Revision history for this message
Boris Lukashev (rageltman) wrote :

Well, this is heartening - the problem is caused by #1938594. Looks like cinder depends on swift for some reason to talk to glance when downloading volumes, so when the v3 token issued to swift and used by the RGWs expires, it somehow creates the same breaking condition seen in Canonical's default config (`show_image_direct_url=True`) when using multiple Cinder back-ends.

I'm not sure we should close this as a duplicate until #1938594 is resolved because anyone searching for that error code will run into the "other cause" in Google search results instead of being led here.

Revision history for this message
Radosław Piliszek (yoctozepto) wrote :

I'm not really following your comment as the other issue is about RGW.

Anyhow, there is likely something to fix here and for now you can try to also add this to the glance.conf:

  show_multiple_locations = False

to hide RBD URLs.
Both go in the [DEFAULT] section (case sensitive).

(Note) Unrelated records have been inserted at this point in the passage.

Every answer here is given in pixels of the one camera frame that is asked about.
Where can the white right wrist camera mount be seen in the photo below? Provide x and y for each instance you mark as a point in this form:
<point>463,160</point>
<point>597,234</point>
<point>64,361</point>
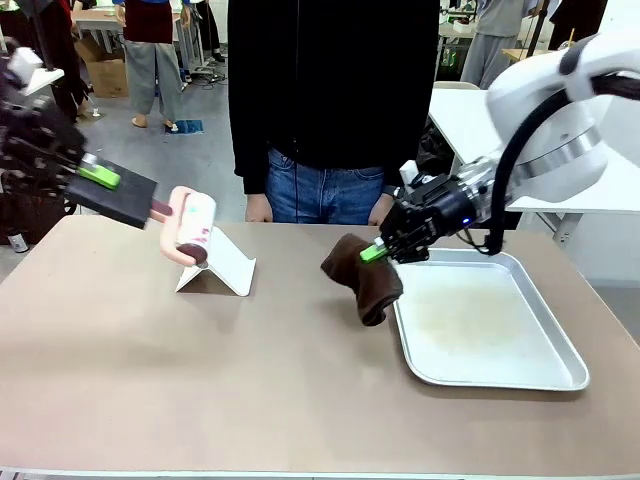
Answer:
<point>409,175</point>

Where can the person's right forearm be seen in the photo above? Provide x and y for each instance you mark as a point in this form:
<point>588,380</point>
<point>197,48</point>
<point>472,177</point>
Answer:
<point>250,150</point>

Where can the white folded roller stand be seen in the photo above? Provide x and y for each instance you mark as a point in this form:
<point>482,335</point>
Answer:
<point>225,270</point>

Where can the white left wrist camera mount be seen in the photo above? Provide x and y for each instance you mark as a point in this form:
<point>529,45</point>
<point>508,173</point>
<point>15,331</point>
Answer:
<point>24,65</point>

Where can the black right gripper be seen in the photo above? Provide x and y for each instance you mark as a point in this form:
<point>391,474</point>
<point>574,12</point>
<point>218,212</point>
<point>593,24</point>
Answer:
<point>435,207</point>

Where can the bystander in grey trousers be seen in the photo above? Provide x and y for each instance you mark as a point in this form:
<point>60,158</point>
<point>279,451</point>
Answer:
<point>150,65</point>

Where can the brown cloth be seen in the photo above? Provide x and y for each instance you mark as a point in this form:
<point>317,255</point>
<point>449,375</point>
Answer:
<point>367,285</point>

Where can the bystander in dark red clothes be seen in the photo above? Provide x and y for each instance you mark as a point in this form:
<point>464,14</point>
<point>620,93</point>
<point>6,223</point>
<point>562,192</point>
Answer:
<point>60,60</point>

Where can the blue item on floor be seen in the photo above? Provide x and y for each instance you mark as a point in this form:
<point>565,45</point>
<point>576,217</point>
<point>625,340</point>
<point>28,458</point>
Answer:
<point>186,127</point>

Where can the silver metal tray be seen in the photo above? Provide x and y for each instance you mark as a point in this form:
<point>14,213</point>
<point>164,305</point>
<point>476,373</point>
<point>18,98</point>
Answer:
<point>480,320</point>

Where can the person's left hand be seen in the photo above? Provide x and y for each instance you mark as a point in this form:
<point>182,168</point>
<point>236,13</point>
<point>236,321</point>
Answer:
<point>382,207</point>

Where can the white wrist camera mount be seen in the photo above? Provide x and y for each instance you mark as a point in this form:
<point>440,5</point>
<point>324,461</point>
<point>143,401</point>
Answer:
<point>409,175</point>
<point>24,65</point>

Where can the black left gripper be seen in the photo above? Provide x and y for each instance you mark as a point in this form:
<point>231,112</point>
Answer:
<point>35,145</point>

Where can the person's right hand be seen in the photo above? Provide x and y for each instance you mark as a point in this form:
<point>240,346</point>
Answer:
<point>258,207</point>

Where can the lint roller with foam grip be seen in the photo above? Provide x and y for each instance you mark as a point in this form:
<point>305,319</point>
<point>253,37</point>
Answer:
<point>190,220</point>

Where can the cardboard box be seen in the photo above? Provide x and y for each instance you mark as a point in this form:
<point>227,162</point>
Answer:
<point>102,70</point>

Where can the black tripod pole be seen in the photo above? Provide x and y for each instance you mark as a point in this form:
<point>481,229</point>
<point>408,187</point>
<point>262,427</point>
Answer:
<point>536,25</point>

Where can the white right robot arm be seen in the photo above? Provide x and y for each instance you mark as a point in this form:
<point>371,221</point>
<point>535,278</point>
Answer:
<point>550,100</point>

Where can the bystander in grey outfit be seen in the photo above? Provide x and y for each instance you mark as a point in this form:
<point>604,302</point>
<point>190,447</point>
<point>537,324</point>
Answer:
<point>495,45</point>

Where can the person's left forearm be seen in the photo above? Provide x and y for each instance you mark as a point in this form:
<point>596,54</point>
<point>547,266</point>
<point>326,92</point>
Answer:
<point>407,150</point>

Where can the white side table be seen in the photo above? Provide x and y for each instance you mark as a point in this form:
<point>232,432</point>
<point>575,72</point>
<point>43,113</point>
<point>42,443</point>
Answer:
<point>550,165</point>

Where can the dark bottle with label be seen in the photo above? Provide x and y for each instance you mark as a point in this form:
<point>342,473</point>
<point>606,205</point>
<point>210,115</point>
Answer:
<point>18,241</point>

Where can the person in black hoodie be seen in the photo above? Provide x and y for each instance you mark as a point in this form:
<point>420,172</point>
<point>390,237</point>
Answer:
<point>330,100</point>

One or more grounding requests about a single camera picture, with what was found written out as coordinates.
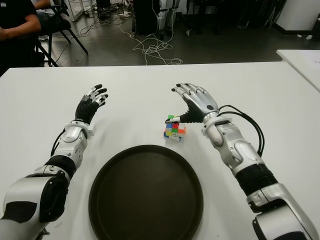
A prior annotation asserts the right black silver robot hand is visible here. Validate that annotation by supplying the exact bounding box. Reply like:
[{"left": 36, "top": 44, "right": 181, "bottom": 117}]
[{"left": 164, "top": 82, "right": 220, "bottom": 125}]

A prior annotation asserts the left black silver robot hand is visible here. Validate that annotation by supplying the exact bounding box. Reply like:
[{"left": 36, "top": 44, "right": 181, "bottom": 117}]
[{"left": 74, "top": 84, "right": 109, "bottom": 125}]

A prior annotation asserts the multicoloured Rubik's cube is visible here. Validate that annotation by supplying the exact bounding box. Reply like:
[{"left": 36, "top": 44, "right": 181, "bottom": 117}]
[{"left": 163, "top": 114, "right": 188, "bottom": 143}]

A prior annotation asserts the dark brown round plate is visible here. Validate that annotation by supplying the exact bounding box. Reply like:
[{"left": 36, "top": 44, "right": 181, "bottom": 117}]
[{"left": 88, "top": 144, "right": 205, "bottom": 240}]

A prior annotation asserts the black folding chair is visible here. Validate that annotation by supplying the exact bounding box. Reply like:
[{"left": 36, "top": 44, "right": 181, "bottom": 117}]
[{"left": 34, "top": 0, "right": 89, "bottom": 68}]

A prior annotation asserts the glass display cabinet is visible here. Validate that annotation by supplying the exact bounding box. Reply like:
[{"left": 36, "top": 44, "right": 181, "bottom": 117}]
[{"left": 63, "top": 0, "right": 97, "bottom": 22}]

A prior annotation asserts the white side table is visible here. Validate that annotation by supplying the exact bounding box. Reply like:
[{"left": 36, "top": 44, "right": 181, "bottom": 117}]
[{"left": 276, "top": 49, "right": 320, "bottom": 92}]

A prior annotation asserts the seated person in black shirt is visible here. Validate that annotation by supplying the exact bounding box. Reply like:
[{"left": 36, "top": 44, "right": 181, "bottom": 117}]
[{"left": 0, "top": 0, "right": 52, "bottom": 76}]

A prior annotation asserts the white cabinet with black base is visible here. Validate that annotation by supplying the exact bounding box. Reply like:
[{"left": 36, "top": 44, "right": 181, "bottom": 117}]
[{"left": 275, "top": 0, "right": 320, "bottom": 33}]

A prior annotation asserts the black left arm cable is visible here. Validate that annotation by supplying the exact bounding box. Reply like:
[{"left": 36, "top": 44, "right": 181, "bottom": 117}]
[{"left": 51, "top": 131, "right": 66, "bottom": 157}]

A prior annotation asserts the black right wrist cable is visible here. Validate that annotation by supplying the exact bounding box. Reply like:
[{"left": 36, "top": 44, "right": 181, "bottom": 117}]
[{"left": 218, "top": 104, "right": 265, "bottom": 157}]

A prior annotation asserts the tangled white floor cable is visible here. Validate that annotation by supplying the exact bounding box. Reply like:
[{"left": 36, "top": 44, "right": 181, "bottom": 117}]
[{"left": 119, "top": 22, "right": 184, "bottom": 66}]

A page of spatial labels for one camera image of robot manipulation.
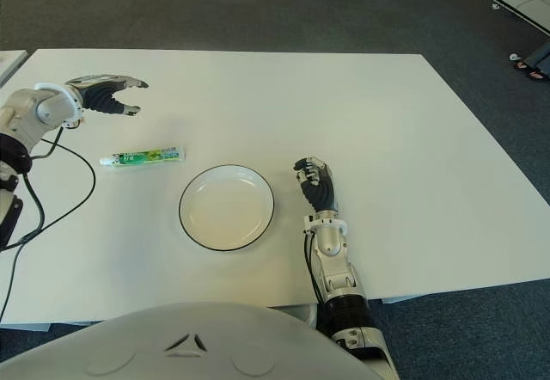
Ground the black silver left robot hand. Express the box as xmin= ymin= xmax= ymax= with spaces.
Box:
xmin=64 ymin=73 xmax=150 ymax=118

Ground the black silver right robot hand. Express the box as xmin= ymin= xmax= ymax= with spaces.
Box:
xmin=292 ymin=155 xmax=338 ymax=215

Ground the green white toothpaste tube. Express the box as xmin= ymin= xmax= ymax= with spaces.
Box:
xmin=99 ymin=145 xmax=189 ymax=169

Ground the white plate with black rim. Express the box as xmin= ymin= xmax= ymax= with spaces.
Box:
xmin=178 ymin=163 xmax=275 ymax=253

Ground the white side table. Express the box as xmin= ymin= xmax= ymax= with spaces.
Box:
xmin=0 ymin=49 xmax=28 ymax=89

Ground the grey robot torso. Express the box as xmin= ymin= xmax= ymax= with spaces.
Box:
xmin=0 ymin=301 xmax=380 ymax=380

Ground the grey trouser leg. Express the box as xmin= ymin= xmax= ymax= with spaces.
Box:
xmin=526 ymin=39 xmax=550 ymax=74

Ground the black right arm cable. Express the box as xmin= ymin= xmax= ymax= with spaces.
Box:
xmin=303 ymin=229 xmax=328 ymax=309

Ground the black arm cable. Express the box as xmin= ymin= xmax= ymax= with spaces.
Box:
xmin=303 ymin=229 xmax=328 ymax=309
xmin=0 ymin=127 xmax=97 ymax=322

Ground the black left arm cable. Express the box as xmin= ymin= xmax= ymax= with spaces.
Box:
xmin=0 ymin=127 xmax=97 ymax=322

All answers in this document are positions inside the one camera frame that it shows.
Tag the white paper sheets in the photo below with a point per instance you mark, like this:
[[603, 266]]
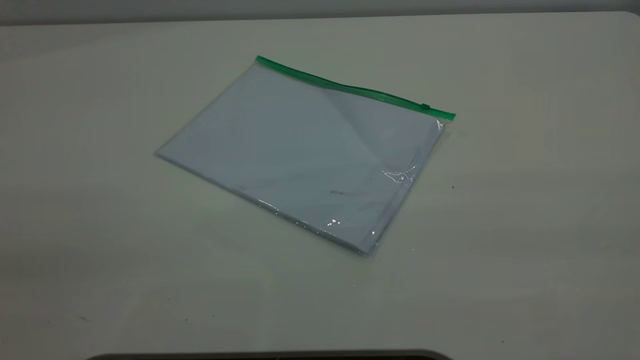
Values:
[[280, 140]]

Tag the clear plastic zipper bag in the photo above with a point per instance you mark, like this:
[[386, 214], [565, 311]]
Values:
[[300, 150]]

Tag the dark rounded base edge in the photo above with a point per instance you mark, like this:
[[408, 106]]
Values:
[[270, 356]]

Revision history for this message
Boris Lukashev (rageltman) wrote :

Thanks, trying that now.
So far i've narrowed this down (after rebooting all the nodes underpinning both ceph and openstack containers - because that makes such perfect sense as a fix to the inability to auth via UNAP for RGW :) ) to only impacting raw-format images going from Glance (Ceph images pool) to Cinder's RBD backend (the volumes pool, VMs pool seems to create volumes just fine out of Glance)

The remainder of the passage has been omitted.